Active packaging is the name for some food packaging that fulfills some additional packaging function. The products designed in ITSON serve as antioxidants and enable longer storage of products subject to oxidation.
With this technology, foods containing a high level of lipids (fats) are protected from environmental factors that cause their decomposition, such as light, oxygen or temperature.
dr. Jaime López Cervantes, ITSON researcher and project manager, explained that the packaging is currently designed for food products such as pizzas and cheeses (in the form of wax coatings that cover the food), although he added that the envelopes could be implemented in a wide variety of products.
Another possibility enabled by active packaging is the avoidance of microbial contamination: “In our laboratories, we have developed antimicrobial active packaging and these have been successfully tested on some types of partially cooked fish,” said Dr. López Cervantes.
An ITSON researcher explained that these containers not only benefit food in terms of domestic consumption, but are potentially useful in international markets: “For example, exporting tomatoes is difficult because the fruit only lasts a few days before spoiling. But with active packaging, it is possible to extend the storage time up to 10 days, which facilitates transport and sale.”
In order to materialize the active packaging, Dr. Jaime López Cervantes investigated the effects of two components found in crayfish. On the one hand, astaxanthin, a natural pigment with high antioxidant potential (the component responsible for the reddish color that cancer acquires when cooked).
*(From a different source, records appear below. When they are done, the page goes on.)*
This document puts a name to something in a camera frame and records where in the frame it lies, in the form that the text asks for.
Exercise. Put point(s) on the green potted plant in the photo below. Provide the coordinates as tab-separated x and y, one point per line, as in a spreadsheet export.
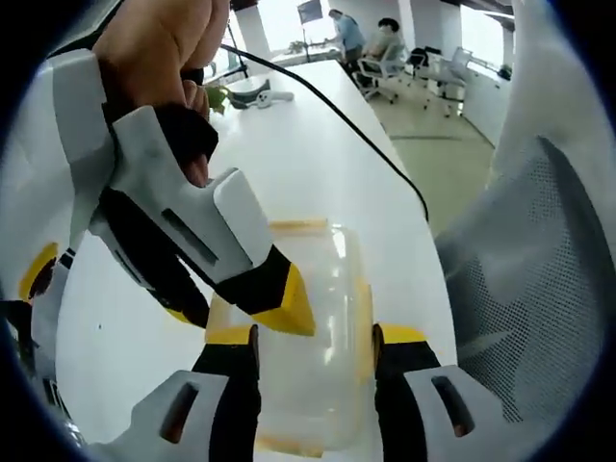
216	98

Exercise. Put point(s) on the grey mesh office chair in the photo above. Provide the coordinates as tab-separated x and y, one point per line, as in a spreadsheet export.
529	289

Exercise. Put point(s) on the dark grey curved band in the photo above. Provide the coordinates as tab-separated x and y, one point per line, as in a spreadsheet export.
248	94

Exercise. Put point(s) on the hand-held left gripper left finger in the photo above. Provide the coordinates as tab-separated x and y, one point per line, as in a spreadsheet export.
226	399

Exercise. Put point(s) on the white office chair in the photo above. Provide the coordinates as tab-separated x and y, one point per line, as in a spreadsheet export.
377	79
426	72
457	77

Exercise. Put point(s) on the white game controller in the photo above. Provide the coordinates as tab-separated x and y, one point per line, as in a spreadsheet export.
274	98

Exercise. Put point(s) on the white and yellow device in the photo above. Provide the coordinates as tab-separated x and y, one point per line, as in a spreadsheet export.
48	289

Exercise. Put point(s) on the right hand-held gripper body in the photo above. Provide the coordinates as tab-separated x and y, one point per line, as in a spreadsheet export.
79	120

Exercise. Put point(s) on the person's right hand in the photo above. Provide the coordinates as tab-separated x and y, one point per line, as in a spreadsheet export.
154	53

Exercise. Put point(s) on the dark sign on pole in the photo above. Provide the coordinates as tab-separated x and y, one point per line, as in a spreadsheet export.
310	10

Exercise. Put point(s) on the clear plastic container yellow buckles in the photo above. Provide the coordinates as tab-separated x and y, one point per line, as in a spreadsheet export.
308	337

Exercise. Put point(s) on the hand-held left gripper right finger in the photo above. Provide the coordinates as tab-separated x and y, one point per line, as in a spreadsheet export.
409	399

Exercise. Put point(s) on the black tripod stand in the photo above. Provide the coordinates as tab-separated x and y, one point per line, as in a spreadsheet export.
238	48

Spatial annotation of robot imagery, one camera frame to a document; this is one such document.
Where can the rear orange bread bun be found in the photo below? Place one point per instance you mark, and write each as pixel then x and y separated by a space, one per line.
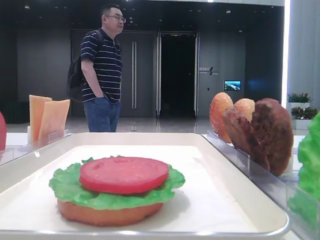
pixel 219 104

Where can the orange bread bun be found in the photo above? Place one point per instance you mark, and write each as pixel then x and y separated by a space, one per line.
pixel 246 106
pixel 219 104

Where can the left brown meat patty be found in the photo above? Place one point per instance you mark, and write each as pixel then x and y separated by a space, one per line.
pixel 241 134

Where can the brown meat patty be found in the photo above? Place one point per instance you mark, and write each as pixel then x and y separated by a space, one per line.
pixel 272 126
pixel 241 134

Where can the front orange bread bun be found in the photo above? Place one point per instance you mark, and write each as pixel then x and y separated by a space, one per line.
pixel 246 106

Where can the right brown meat patty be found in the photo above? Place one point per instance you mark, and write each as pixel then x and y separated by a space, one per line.
pixel 272 126

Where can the rear orange cheese slice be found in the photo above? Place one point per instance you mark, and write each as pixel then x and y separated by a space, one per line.
pixel 36 110

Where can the green lettuce leaf in holder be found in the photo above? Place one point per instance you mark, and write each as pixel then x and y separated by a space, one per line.
pixel 307 160

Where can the dark double door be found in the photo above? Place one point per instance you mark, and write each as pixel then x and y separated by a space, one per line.
pixel 137 88

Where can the open glass doorway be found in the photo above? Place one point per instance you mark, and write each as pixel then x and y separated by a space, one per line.
pixel 177 75

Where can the man in striped polo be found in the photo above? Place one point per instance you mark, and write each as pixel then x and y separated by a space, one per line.
pixel 101 65

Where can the black backpack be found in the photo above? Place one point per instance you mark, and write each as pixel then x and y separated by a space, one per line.
pixel 75 80

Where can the white rectangular tray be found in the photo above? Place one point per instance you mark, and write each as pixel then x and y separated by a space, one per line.
pixel 217 201

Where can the orange bottom bun slice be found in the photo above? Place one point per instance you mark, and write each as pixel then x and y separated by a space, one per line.
pixel 106 217

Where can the clear acrylic right food rack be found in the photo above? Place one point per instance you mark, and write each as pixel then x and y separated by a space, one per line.
pixel 280 189

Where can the clear acrylic food rack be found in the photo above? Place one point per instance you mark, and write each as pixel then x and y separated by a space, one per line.
pixel 19 144
pixel 280 189

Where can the white planter with plants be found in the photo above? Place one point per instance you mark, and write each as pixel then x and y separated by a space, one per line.
pixel 299 107

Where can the clear acrylic left food rack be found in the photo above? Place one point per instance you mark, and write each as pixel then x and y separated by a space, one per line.
pixel 19 144

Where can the small wall display screen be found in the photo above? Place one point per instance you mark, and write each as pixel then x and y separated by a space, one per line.
pixel 232 85

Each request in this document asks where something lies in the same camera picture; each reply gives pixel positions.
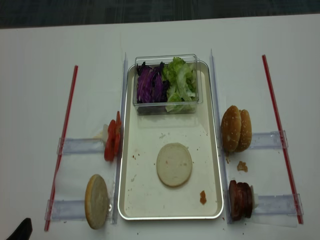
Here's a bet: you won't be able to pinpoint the white pusher block patties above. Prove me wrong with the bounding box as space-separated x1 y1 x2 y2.
250 185 259 210

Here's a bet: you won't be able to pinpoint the middle dark meat patty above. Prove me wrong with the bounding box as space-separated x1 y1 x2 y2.
237 182 248 217

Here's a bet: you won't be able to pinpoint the bun bottom on tray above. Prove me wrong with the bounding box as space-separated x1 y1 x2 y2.
156 142 193 187

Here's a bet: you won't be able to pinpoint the green lettuce in box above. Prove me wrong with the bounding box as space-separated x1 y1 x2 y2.
162 56 197 113

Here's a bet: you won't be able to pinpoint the upper left clear pusher track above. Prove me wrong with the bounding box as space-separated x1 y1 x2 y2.
56 138 105 156

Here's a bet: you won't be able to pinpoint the red rail strip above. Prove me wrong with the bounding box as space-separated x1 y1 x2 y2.
44 65 79 232
261 54 304 225

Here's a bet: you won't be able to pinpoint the rear dark meat patty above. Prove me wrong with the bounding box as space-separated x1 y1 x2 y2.
244 182 253 219

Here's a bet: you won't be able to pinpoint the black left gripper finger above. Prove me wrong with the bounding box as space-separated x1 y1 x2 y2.
7 217 33 240

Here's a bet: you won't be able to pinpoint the front red tomato slice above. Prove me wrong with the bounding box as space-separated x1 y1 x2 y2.
104 119 116 162

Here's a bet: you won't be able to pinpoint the rear sesame bun top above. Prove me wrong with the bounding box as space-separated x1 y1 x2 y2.
235 109 252 152

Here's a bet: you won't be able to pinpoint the right clear vertical rail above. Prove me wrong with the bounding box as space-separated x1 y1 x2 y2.
209 49 233 224

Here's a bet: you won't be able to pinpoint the clear pusher track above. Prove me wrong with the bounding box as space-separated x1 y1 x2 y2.
56 138 105 156
249 130 288 150
252 194 304 216
44 199 86 221

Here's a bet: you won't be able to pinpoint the rear red tomato slice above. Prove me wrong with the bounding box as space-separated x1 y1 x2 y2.
113 111 122 155

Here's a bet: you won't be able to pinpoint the left red rail strip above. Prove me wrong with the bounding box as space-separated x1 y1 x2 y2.
44 65 79 232

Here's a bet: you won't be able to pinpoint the purple cabbage shreds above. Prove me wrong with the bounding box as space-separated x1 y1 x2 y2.
136 61 170 104

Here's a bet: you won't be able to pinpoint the upper right clear pusher track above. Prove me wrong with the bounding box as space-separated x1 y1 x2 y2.
249 130 288 150

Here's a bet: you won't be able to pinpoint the right red rail strip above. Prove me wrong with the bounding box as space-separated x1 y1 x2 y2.
261 54 304 225

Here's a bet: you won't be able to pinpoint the bread crumb on table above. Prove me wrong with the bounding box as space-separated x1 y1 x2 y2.
237 161 248 173

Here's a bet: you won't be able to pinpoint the food crumb on tray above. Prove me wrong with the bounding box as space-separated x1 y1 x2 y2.
199 190 207 205

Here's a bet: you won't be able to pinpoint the white metal tray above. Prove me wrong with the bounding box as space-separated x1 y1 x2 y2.
118 61 224 220

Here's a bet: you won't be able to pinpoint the clear vertical rail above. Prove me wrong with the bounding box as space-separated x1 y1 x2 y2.
111 52 128 225
209 49 233 224

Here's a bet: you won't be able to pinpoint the left clear vertical rail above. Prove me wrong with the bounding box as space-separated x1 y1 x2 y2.
111 52 128 225

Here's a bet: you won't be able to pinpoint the red tomato slice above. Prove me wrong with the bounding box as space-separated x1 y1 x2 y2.
113 111 122 155
104 119 116 162

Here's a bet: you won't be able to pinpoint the lower left clear pusher track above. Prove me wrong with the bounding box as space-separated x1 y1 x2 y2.
44 199 86 221

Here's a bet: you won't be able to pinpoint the lower right clear pusher track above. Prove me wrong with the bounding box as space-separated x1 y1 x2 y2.
252 194 304 216

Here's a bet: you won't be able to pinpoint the clear plastic salad box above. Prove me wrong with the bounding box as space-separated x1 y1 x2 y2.
132 54 202 115

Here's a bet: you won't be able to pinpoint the white pusher block tomato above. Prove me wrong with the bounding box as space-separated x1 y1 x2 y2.
101 124 109 145

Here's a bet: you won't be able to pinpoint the standing bun bottom left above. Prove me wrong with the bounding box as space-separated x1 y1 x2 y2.
84 174 109 230

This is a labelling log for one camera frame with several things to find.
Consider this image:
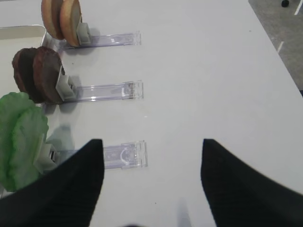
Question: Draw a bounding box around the front bread slice in holder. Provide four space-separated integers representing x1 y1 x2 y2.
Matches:
60 0 81 47

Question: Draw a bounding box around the green lettuce leaf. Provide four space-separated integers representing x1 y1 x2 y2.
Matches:
0 92 49 192

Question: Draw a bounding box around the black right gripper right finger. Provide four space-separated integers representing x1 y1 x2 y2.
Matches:
201 139 303 227

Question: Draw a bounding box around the brown meat patty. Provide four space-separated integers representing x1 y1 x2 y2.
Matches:
12 47 45 104
33 46 63 104

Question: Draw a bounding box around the rear brown meat patty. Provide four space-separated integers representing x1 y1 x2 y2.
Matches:
12 47 45 104

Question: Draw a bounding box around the rear bread slice in holder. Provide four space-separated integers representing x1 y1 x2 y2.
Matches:
41 0 64 40

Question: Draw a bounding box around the bread slice in holder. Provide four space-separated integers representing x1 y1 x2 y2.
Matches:
60 0 81 47
41 0 64 40

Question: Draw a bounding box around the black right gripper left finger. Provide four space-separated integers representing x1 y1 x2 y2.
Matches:
0 139 104 227

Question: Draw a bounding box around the clear bread holder rail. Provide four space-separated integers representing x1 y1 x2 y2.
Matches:
55 23 142 50

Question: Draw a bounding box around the front brown meat patty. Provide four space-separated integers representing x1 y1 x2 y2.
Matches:
33 46 63 104

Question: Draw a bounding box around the clear patty holder rail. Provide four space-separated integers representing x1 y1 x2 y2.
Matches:
55 72 144 103

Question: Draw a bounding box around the white rectangular tray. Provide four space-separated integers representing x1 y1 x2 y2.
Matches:
0 25 47 45

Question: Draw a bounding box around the clear lettuce holder rail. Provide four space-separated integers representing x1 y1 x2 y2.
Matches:
34 140 149 173

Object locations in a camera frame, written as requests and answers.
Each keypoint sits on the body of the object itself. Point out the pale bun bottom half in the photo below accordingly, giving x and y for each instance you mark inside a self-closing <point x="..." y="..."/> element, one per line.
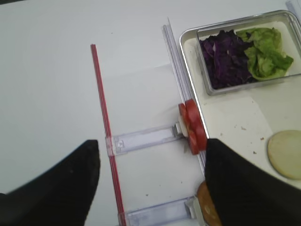
<point x="284" y="153"/>

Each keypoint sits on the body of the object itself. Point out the left long clear rail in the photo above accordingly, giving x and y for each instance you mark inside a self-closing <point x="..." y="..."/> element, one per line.
<point x="177" y="63"/>

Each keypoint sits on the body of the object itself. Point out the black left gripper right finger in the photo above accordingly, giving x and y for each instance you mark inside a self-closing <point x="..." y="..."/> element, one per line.
<point x="245" y="195"/>

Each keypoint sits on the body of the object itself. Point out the clear tomato holder rail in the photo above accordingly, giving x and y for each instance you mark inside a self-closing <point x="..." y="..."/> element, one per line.
<point x="122" y="144"/>

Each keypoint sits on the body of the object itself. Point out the metal baking tray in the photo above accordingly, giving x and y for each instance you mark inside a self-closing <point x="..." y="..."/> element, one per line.
<point x="246" y="117"/>

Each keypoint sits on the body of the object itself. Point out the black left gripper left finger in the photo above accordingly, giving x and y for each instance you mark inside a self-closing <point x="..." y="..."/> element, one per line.
<point x="62" y="196"/>

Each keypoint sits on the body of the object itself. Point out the green lettuce leaves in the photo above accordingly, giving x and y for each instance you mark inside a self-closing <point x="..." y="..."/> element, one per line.
<point x="266" y="58"/>

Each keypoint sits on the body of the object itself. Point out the golden bun top half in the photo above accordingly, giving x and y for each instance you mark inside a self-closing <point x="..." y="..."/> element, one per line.
<point x="209" y="212"/>

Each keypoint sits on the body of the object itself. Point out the long clear rail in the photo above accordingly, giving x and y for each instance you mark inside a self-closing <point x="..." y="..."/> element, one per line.
<point x="177" y="63"/>
<point x="294" y="5"/>

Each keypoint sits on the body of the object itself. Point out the right long clear rail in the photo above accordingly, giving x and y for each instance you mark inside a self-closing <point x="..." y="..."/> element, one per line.
<point x="294" y="5"/>

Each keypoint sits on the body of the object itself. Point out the clear plastic salad container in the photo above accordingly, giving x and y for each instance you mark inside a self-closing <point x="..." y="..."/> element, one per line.
<point x="285" y="21"/>

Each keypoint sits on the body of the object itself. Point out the purple cabbage leaves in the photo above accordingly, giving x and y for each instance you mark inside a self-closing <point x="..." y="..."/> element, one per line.
<point x="226" y="60"/>

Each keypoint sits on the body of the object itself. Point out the left red guide strip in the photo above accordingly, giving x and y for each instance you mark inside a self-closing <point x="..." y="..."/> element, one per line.
<point x="108" y="136"/>

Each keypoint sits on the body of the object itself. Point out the clear left bun holder rail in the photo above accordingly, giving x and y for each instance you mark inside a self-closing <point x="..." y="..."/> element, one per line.
<point x="158" y="215"/>

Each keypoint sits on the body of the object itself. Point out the white bun pusher block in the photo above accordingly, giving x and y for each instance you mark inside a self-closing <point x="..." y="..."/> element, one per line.
<point x="198" y="215"/>

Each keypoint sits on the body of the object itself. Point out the white tomato pusher block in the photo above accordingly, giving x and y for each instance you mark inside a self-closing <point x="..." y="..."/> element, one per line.
<point x="183" y="126"/>

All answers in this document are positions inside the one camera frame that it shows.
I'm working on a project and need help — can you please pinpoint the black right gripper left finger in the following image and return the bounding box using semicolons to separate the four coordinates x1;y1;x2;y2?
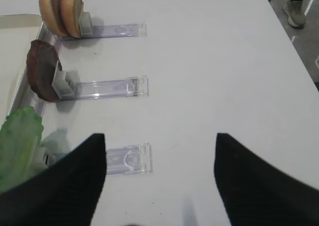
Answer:
0;133;107;226

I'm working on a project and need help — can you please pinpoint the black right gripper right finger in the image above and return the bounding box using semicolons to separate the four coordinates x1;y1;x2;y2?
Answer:
214;133;319;226

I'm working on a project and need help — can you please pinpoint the grey lettuce pusher block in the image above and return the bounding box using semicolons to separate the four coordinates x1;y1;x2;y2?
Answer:
31;147;57;170

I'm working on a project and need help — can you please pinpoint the upright green lettuce leaf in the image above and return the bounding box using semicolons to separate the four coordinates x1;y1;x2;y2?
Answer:
0;106;44;193

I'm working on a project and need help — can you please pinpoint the upright brown meat patty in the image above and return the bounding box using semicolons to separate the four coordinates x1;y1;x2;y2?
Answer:
26;39;62;102

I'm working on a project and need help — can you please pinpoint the grey patty pusher block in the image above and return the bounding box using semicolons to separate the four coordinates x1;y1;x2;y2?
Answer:
51;67;76;100

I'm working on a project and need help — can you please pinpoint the grey bun pusher block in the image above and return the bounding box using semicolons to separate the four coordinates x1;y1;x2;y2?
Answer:
78;11;93;36

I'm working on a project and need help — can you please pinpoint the grey sneaker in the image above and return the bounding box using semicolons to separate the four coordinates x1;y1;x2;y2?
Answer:
283;0;307;28

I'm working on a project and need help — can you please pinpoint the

Chitin (the molecule responsible for the rigidity of the shrimp shell) was also used. This component is a precursor to a compound called chitosan, which acts as a powerful antimicrobial agent.
The researcher explained that the biotechnological process that leads to these components consists of the fermentation of shrimp heads (which are otherwise discarded). This process results in a physical separation of the components in two stages: first, the lipids are treated to obtain astaxanthin; After that, there is a solid phase in which chitin is extracted.
Waste from the crab industry is used in this way, as it is estimated that the discarded heads represent 35 percent of the total weight of the crab. According to some calculations, shrimp waste in the state of Sonora is about 27 thousand tons per year.
This project is supported by the International Cooperation Fund of the National Science and Technology Council and is currently being developed together with researchers in Spain and Portugal.